Exercise goal :: Count the lines below that hold the word "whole" and say how many, with no other text.

Study material ::
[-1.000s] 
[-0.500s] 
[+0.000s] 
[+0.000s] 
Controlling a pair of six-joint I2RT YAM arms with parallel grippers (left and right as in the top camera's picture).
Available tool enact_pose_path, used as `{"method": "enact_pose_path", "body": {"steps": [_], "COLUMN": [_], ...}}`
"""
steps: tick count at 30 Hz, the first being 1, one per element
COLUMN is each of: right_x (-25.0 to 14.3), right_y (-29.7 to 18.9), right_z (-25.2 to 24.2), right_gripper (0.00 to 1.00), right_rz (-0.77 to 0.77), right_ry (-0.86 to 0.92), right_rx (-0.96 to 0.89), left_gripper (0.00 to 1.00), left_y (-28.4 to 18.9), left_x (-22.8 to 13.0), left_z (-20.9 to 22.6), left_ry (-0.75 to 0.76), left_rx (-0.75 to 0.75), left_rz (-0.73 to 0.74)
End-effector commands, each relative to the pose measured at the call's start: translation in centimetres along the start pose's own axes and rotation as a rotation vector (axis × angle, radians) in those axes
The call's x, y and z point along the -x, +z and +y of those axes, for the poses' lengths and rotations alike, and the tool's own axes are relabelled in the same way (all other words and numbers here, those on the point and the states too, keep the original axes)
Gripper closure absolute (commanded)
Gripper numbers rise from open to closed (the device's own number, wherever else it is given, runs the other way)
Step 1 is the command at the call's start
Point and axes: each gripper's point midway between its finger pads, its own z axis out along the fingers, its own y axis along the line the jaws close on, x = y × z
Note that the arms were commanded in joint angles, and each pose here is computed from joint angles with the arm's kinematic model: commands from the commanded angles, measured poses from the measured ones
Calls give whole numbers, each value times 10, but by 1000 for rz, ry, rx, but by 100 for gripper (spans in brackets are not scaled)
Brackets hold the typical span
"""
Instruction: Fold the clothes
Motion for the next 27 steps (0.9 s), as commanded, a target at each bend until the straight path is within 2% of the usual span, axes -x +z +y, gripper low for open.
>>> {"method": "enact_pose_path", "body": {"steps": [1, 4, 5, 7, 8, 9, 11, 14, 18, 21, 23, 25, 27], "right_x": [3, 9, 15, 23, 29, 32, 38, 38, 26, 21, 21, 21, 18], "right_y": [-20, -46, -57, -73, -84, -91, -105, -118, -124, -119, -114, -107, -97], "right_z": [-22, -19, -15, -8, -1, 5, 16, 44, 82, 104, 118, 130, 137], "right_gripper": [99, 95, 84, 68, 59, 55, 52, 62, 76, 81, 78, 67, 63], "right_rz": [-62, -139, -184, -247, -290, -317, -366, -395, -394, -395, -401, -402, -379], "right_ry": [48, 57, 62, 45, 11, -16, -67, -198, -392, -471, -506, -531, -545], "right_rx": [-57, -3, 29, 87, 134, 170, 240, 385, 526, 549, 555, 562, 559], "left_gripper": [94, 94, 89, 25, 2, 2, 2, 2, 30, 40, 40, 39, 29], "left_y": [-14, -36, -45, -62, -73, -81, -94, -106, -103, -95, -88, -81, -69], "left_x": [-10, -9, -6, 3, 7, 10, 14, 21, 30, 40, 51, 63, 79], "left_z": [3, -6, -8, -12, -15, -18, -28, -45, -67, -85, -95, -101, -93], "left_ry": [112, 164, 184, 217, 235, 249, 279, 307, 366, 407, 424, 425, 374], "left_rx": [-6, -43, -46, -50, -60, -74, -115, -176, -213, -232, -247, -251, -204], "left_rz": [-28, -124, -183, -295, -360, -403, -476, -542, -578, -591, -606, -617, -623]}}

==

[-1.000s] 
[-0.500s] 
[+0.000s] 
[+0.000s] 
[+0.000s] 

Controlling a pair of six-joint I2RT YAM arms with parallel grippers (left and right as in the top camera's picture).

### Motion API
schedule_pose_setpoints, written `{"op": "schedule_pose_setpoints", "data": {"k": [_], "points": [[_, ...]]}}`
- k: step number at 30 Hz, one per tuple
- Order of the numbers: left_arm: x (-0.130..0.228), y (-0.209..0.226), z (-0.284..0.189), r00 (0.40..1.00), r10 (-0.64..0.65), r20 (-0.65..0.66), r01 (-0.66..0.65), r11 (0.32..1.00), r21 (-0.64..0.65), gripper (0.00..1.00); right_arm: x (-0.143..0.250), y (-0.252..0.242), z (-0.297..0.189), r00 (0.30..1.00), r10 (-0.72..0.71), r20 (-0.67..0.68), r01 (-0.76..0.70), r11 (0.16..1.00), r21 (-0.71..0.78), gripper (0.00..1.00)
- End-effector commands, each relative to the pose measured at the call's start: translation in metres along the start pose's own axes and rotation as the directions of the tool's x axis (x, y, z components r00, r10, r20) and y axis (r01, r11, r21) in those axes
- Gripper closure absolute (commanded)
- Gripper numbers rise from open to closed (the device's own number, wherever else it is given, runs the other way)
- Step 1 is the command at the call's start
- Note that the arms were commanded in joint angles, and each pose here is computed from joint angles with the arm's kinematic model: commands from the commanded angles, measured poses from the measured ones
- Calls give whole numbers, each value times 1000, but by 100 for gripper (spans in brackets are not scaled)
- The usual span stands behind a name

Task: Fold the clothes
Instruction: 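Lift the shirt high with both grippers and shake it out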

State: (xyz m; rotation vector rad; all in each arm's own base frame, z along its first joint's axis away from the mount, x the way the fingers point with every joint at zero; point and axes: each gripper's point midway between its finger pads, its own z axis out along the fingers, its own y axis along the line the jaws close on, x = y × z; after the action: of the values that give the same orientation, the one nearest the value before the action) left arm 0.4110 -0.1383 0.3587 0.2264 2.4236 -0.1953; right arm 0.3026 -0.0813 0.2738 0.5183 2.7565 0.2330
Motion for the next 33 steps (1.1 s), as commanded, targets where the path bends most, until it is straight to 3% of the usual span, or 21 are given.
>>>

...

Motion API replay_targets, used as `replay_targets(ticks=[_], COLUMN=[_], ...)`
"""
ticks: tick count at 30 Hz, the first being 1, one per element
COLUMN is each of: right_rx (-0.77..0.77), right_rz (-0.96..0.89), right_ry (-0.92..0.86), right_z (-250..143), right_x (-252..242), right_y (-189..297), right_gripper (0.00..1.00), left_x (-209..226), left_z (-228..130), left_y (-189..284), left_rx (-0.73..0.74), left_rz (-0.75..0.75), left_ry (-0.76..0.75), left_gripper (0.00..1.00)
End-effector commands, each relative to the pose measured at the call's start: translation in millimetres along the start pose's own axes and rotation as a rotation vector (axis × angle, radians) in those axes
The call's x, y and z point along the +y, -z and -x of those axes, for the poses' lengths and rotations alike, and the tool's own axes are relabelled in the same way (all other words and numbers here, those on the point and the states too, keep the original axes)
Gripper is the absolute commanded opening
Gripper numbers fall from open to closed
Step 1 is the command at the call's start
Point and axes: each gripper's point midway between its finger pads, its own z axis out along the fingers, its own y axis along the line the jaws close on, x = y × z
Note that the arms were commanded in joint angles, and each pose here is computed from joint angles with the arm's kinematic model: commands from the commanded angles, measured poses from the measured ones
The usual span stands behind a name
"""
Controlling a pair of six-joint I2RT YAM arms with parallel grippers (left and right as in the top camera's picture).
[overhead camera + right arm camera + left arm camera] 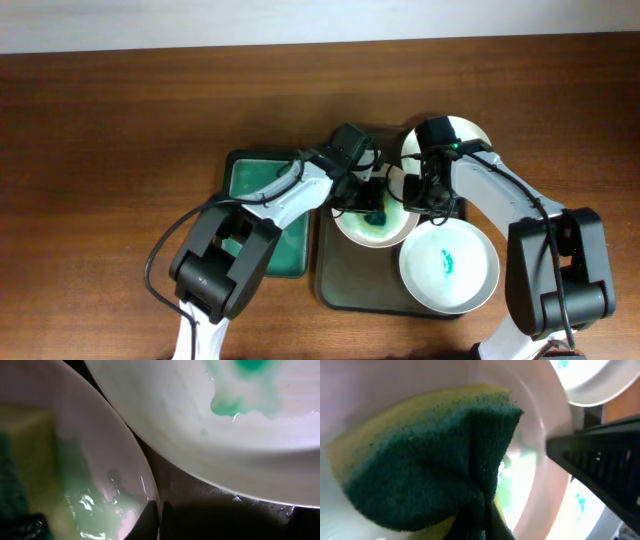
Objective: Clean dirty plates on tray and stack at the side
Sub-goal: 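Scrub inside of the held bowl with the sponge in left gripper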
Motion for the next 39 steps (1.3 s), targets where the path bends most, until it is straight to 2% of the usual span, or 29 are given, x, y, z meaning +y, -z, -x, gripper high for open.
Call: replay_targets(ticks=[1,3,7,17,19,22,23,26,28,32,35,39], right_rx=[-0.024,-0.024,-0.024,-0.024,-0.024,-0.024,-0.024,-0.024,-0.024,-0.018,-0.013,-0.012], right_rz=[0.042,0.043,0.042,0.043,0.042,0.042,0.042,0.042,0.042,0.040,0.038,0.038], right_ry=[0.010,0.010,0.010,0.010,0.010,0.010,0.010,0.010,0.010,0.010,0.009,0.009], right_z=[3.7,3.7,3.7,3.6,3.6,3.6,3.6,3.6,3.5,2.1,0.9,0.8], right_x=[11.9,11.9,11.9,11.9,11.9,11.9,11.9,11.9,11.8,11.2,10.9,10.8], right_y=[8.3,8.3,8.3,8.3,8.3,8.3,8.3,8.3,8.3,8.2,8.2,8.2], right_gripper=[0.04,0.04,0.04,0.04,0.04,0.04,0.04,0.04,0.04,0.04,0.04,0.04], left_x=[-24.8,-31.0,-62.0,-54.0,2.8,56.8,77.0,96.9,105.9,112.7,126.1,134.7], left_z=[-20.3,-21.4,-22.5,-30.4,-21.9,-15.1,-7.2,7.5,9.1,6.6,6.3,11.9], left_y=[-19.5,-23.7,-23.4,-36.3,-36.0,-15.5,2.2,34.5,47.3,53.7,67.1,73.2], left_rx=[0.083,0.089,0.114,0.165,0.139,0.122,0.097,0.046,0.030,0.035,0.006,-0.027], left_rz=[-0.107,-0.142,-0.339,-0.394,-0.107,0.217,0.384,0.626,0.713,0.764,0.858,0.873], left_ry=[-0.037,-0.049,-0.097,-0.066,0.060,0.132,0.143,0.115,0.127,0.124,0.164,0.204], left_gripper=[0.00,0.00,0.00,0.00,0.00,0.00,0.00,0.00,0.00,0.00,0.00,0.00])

Answer box :: 2